═════ Available data

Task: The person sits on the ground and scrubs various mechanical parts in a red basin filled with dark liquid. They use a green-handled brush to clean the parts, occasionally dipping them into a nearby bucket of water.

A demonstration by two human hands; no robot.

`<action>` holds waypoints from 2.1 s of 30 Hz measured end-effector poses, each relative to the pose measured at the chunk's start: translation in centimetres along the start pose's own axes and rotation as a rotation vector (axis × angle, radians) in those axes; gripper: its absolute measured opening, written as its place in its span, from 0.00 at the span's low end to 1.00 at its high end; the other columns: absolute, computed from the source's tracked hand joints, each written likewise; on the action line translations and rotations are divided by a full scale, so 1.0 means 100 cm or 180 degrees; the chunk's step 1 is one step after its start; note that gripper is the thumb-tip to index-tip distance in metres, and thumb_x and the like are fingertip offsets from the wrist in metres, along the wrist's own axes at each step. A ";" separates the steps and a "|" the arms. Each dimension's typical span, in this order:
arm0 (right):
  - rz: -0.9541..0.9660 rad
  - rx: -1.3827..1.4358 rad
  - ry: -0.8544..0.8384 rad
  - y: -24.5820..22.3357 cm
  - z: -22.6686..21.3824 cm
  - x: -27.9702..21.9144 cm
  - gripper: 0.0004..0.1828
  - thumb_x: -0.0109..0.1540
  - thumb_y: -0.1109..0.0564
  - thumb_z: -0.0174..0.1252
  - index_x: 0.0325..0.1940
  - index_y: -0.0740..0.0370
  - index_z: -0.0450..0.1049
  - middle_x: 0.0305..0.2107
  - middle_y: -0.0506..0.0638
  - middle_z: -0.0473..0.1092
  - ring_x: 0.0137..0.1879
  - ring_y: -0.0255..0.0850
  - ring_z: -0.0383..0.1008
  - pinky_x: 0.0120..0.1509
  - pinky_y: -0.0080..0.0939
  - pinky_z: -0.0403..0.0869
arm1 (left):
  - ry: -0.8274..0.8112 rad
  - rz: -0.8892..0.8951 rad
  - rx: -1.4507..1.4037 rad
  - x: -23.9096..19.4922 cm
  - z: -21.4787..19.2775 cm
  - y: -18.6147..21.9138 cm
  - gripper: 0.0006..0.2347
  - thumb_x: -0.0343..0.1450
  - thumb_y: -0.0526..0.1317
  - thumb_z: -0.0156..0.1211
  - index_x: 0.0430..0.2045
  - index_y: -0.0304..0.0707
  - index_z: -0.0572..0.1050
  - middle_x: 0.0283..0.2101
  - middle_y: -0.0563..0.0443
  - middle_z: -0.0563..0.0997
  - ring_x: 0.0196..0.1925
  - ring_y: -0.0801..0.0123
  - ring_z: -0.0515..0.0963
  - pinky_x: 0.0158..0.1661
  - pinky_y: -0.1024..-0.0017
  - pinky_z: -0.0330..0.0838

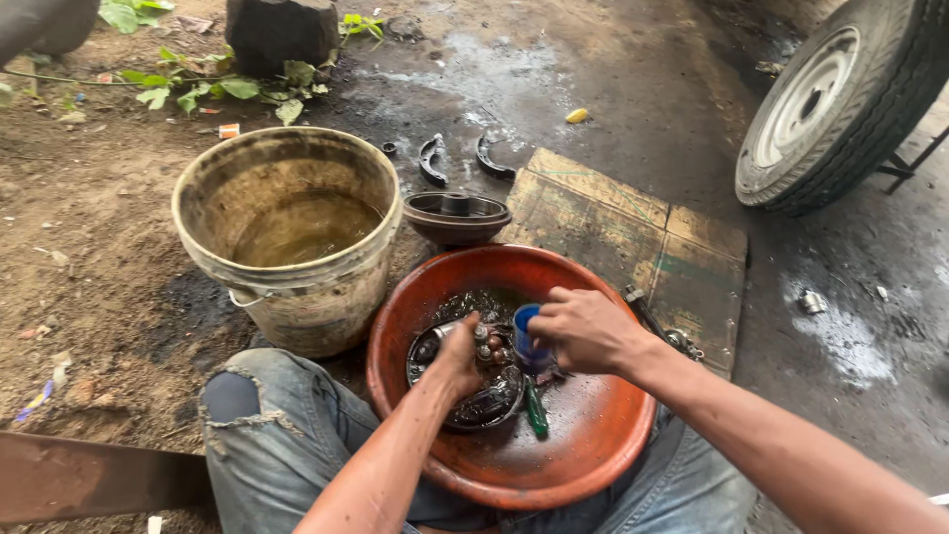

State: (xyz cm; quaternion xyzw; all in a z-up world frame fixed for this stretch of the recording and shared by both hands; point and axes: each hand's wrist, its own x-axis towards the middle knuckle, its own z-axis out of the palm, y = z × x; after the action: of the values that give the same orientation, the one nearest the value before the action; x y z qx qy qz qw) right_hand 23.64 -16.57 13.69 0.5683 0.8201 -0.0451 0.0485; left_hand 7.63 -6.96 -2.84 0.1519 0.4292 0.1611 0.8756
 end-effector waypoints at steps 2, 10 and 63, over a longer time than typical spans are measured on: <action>0.0186 -0.0043 0.0552 0.026 0.029 -0.006 0.11 0.51 0.62 0.57 0.37 0.57 0.79 0.32 0.48 0.77 0.41 0.44 0.75 0.47 0.45 0.77 | -0.0240 -0.0031 0.0279 -0.007 0.004 0.010 0.12 0.75 0.48 0.41 0.27 0.45 0.68 0.22 0.53 0.70 0.28 0.70 0.69 0.38 0.63 0.66; 0.1318 0.0588 0.1265 0.054 0.133 0.011 0.06 0.62 0.55 0.59 0.39 0.54 0.81 0.42 0.48 0.76 0.45 0.45 0.76 0.48 0.48 0.78 | -0.0743 0.0212 0.0701 -0.013 -0.039 0.018 0.11 0.65 0.26 0.55 0.30 0.47 0.65 0.36 0.52 0.72 0.36 0.70 0.73 0.42 0.61 0.67; 0.1282 0.2750 0.1661 -0.058 0.117 0.017 0.11 0.57 0.65 0.62 0.42 0.60 0.83 0.36 0.50 0.80 0.41 0.39 0.80 0.46 0.38 0.77 | -0.0610 0.0384 0.0703 0.006 -0.055 -0.011 0.10 0.67 0.22 0.51 0.23 0.41 0.67 0.28 0.53 0.73 0.30 0.67 0.73 0.33 0.65 0.78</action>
State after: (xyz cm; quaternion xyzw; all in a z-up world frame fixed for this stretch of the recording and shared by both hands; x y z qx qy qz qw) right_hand 18.00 -18.54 2.00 0.6748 0.5866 -0.2254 -0.3870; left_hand 3.72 -7.02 -6.97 0.2875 0.3489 0.1499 0.8793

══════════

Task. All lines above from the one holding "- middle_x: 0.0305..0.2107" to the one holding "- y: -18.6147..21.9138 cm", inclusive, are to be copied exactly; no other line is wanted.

Response for this exercise.
  - middle_x: 0.0305..0.2107
  - middle_y: -0.0506..0.0638
  - middle_z: -0.0473..0.1092
  - ring_x: 0.0137..0.1879
  - ring_y: -0.0255..0.0850
  - ring_z: -0.0383..0.1008
  - pinky_x: 0.0120..0.1509
  - pinky_y: -0.0080..0.0939
  - pinky_z: -0.0403..0.0869
arm1 (left):
  - ry: -0.8274..0.8112 rad
  - rz: -0.8892..0.8951 rad
  - rx: -1.4507..1.4037 rad
  - x: -23.9096..19.4922 cm
  - z: -21.4787..19.2775 cm
  - y: -18.6147..21.9138 cm

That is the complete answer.